Flank masses are the next most frequent, particularly in newborn to toddler-aged children. Renal masses extend caudally, are fixed with respiration, and cause abdominal asymmetry. Lower abdominal masses are most commonly caused by constipation or urinary retention. These may be functional or secondary to neurogenic dysfunction. A perforated appendix with resulting abscess formation may create a tender right lower quadrant mass. Ovarian or uterine tumors often grow undetected in the pelvis until large enough to exit the pelvis as a large palpable abdominal mass.

Laboratory and Imaging Studies

Screening laboratory data, including CBC with differential and cell morphology, measurements of serum electrolytes, urinalysis, urine pregnancy test when appropriate, and inflammatory markers, are broadly applicable. Liver function tests, serum amylase, tumor marker levels ( Table 20.4 ), and renal function tests are often important initial objective data points.

TABLE 20.4
Tumor Markers
Tumor Tumor Markers
Neuroblastoma Urinary catecholamines
LDH
Ferritin
Neuron-specific enolase
Wilms tumor Erythropoietin
Hepatoblastoma, pancreatoblastoma, yolk sac tumors α-Fetoprotein (AFP, AFP-L3), PIVKA
Germ cell tumors β-hCG, α-fetoprotein, LDH
Pheochromocytoma, paraganglioma Plasma metanephrine, normetanephrine
hCG, human chorionic gonadotropin; LDH, lactate dehydrogenase; PIVKA, protein induced by vitamin K absence.

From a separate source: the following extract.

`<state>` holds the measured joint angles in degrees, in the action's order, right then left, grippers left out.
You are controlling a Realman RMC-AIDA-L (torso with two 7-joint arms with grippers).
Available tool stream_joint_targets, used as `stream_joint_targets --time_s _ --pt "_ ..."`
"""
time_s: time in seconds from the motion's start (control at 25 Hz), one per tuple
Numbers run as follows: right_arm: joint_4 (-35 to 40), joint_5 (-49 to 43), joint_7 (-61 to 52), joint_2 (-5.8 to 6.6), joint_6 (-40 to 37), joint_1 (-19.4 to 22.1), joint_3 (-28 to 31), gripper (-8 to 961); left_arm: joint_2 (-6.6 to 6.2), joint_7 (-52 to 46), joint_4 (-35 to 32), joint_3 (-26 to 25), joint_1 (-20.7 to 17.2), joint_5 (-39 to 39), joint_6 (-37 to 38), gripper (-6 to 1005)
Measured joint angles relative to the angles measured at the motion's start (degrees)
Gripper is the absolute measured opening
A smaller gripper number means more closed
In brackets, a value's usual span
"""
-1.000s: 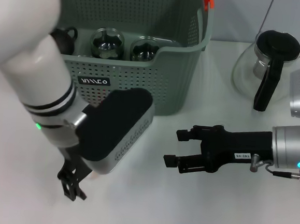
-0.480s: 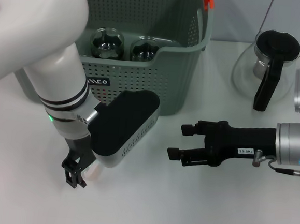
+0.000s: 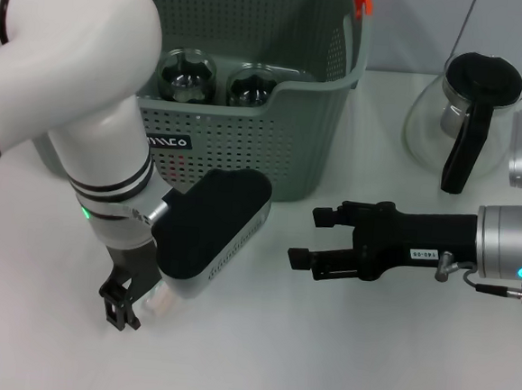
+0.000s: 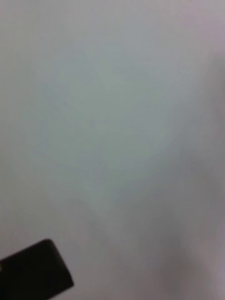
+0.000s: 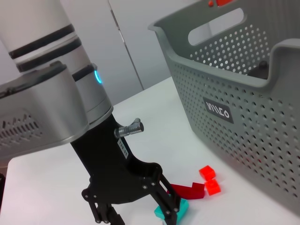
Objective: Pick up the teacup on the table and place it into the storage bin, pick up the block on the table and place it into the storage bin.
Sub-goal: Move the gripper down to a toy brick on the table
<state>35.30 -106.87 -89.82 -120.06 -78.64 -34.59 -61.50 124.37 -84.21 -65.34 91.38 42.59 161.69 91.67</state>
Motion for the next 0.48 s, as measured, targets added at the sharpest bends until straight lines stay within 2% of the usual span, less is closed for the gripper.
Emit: stream_joint_targets --time_s 0.48 --pt "-0.21 0.18 0.31 -0.10 0.15 -0.04 -0.03 915 0.17 -0.20 1.00 2.06 -0.06 0.09 -0.71 699"
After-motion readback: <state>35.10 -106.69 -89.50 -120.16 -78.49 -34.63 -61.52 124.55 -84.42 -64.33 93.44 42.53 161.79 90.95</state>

Plain abdominal radiographs may reveal tumor calcifications, organomegaly, excess fecal load, and mass effect upon intestines. Views in at least two different positions should be obtained to appreciate ascites or intestinal obstruction. As a screening modality, ultrasonography is a highly efficient, low-cost, and widely available test. It is noninvasive, is nonirradiating, and can give detailed information on the location, vascularity, and nature of the mass and adjacent structures ( Fig. 20.3 ). The most widely used defining imaging technique is CT ( Fig. 20.4 ), followed by MRI. These modalities often provide radiologic diagnosis, are invaluable for surgical planning, and are unhampered by bowel gas, a common limitation of ultrasound. MRI or CT when combined with functional PET scanning can define primary, metastatic, and recurrent disease ( Figs. 20.5 and 20.6 ).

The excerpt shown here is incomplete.